Figure 2: Spider mite damage often causes interveinal chlorosis on older leaves and may be mistaken for a nutritional problem.

Figure 2. Spider mite damage often causes interveinal chlorosis on older leaves and may be mistaken for a nutritional problem. (Photo by Dan Egel)

The mites thrive in hot and dry weather, and therefore many of you may be noticing them in your crops beginning in July. There are a variety of products available for use to manage this pest, and careful consideration should be made. Below I will discuss four common products that are used in conventional production of cucurbit crops.

Oberon® (spiromesifen) is a contact pesticide effective against all development stages, however juveniles are more susceptible than adults. This product belongs to group 23 insecticides, according to the insecticide resistance action committee (IRAC) mode of action designation. Group 23 are growth inhibitors specifically preventing lipid biosynthesis leading to death. This is why adults are less susceptible, they are not growing nearly as much as the immature stages of this pest. Growth inhibitors can be slow acting; you should wait 4-10 days to evaluate mortality following the application. Thorough coverage is key.

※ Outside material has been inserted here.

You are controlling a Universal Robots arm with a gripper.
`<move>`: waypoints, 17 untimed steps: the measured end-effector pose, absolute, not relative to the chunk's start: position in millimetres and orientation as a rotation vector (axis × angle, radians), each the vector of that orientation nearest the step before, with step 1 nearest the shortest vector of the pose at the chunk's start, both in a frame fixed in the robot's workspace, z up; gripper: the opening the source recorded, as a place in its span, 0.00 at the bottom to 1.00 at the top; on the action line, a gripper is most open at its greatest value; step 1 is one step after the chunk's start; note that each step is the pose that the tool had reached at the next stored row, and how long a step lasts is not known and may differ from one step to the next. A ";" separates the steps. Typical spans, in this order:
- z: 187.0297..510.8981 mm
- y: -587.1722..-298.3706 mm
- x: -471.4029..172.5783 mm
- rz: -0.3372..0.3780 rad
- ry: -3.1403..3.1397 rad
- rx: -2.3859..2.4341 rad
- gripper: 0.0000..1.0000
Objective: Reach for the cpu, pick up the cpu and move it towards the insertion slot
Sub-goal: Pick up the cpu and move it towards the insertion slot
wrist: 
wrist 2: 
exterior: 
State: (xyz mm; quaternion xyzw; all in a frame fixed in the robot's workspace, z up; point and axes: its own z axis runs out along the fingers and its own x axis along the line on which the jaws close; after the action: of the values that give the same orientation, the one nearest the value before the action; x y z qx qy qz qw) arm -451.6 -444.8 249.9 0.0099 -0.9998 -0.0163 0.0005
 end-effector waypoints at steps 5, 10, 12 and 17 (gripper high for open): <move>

Portal® (fenpyroximate) is a group 21A insecticide. It controls all mobile stages of mites by inhibiting cellular respiration in the mitochondrion of cells resulting in rapid cessation of all biological activities including feeding and reproduction. Feeding stops immediately after application and mortality can be observed within 3-7 days.

Zeal® (etoxale) is a group 10B insecticide, interrupting the production of chitin which is the substance that constitutes the exoskeleton of the pest. It is a growth inhibitor, like spiromesifen, but disrupting a different aspect of the growth process. It is predominately an ovicide (kills eggs) and larvicide (kills immatures). No more than one application per season and 3.0 oz per acre are allowed. Coverage is essential for good control and the water volume in the mix should be increased when making applications to mature plants or those with more compact foliage. Like group 23 products, group 10B is slow acting because it is interrupting development, i.e. progression into the next development stage is disrupted.

Agri-mek® (abamectin) is a group 6 insecticide. Products belonging to this group target nerves and muscles in the insect causing paralysis. This mode is generally fast acting, and you can see results in a short amount of time. Thorough spray coverage is key. Group 6 products are highly toxic to bees and should not be applied during bloom. An adjuvant must be used with application to avoid illegal crop residues.

Be sure to scout your crop and evaluate the level of infestation, development stage of the pest and progress of the crop when choosing a miticide. As always, follow the label directions for whichever product you choose; the label is the law.